Closed myConsciousness closed 2 years ago
cc @passsy @leisim
That's not a deep copy. It is a normal copy like the official toList()
Here's the proof
test('deep copy', () {
final list = [1, 2, [3, 4]];
final clone = list.clone();
expect(clone, [1, 2, [3, 4]);
expect(clone == list, false);
// add item to original
(list[2] as List).add(5);
expect(list, [1, 2, [3, 4, 5]);
// both fail because sub collections are copied by reference, not cloned
expect(clone, [1, 2, [3, 4]);
expect(identical(list[2], clone[2]]), isFalse);
});
Thanks for your review and feedback @passsy !
I didn't know this fact, thanks for your testing! Then it would have to be classically recursively cloned, and also maybe it should be implemented in Object and with Clonable interface.
Okay I found a trick like below.
extension ListCloneExtension<E> on List<E> {
/// Returns a deep copied list with the same elements as this [List].
dynamic clone() => jsonDecode(jsonEncode(this));
}
This method uses serialization
and deserialization
, but the return type is dynamic.
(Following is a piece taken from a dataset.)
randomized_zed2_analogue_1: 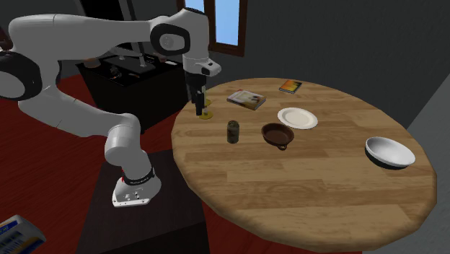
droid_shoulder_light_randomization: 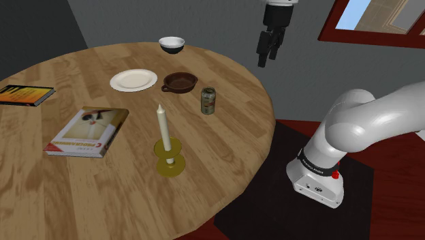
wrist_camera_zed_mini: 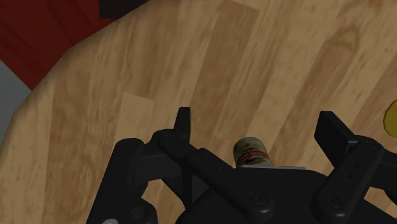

Also, this method does not seem to be versatile enough to be applied to Map
. However, it can be used for List collections.
Can you give me your opinion on this method @passsy ?
It only works for classes that are serializable. Unfortunately, there is no interface for it so that we can detect it reliably.
Your clone
method wouldn't work for most classes that's why I don't see it as part of dartx. It's not general enough.
Let's wait for data classes or static metaprogramming or Algebraic Data Types to land in dart. These features might enable this feature.